··· Material provided
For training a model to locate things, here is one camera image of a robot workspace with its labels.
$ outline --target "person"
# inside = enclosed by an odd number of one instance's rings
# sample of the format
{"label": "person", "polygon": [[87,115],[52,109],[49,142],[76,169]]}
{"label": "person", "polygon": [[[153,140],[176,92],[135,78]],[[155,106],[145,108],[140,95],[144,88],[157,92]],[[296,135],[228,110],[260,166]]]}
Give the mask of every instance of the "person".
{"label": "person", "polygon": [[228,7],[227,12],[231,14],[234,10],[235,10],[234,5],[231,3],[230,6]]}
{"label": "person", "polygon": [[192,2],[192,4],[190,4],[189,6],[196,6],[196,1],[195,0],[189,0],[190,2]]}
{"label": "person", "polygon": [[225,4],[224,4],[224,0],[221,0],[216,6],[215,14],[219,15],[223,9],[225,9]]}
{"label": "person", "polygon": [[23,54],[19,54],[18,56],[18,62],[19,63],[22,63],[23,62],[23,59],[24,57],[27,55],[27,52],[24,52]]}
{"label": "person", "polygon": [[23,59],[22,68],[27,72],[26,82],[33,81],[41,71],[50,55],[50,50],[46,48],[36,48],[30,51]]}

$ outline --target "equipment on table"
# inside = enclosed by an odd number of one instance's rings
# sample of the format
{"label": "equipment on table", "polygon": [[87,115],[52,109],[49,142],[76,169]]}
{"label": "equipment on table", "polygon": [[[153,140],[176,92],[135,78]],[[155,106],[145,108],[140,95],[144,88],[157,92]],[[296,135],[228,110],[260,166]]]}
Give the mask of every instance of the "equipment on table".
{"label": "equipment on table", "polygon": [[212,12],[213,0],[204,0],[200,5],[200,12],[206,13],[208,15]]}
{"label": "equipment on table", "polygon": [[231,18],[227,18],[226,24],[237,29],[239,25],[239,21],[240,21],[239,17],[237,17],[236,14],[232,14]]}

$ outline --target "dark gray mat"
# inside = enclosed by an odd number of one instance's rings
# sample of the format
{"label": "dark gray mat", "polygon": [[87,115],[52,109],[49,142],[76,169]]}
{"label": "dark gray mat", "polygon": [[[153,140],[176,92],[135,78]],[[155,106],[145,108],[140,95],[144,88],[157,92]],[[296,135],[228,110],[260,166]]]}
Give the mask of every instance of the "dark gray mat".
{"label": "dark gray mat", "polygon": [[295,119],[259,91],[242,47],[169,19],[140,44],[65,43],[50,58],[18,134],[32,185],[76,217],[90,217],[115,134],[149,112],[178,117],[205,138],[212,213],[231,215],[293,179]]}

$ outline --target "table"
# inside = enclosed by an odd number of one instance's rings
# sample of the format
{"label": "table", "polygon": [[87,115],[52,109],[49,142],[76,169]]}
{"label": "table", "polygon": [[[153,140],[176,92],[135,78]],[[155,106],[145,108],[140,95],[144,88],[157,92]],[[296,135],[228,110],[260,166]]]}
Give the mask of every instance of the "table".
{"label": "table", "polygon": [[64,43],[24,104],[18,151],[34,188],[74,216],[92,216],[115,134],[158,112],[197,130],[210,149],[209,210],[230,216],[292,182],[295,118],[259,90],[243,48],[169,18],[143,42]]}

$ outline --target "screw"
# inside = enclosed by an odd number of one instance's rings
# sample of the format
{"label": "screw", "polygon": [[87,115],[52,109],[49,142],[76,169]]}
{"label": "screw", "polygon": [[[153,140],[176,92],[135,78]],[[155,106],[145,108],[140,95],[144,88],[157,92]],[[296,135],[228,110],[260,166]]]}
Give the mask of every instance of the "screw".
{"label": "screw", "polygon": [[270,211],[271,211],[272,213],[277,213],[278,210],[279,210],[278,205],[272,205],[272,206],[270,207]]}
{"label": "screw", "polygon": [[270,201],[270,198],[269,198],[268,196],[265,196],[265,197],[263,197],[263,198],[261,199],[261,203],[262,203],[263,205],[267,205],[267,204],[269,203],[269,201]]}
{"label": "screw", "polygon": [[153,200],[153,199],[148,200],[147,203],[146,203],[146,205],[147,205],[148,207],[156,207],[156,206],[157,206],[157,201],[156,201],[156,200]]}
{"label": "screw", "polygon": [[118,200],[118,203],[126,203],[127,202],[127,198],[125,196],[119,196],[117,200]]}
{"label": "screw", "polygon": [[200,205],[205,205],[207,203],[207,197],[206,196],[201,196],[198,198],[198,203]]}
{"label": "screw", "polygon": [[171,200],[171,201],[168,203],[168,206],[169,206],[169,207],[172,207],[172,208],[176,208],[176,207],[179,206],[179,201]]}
······
The answer must be every line of the data that holds the word "target".

Task solution:
$ outline --target "person"
$ outline --target "equipment on table"
$ outline --target "dark gray mat"
$ outline --target "table"
$ outline --target "screw"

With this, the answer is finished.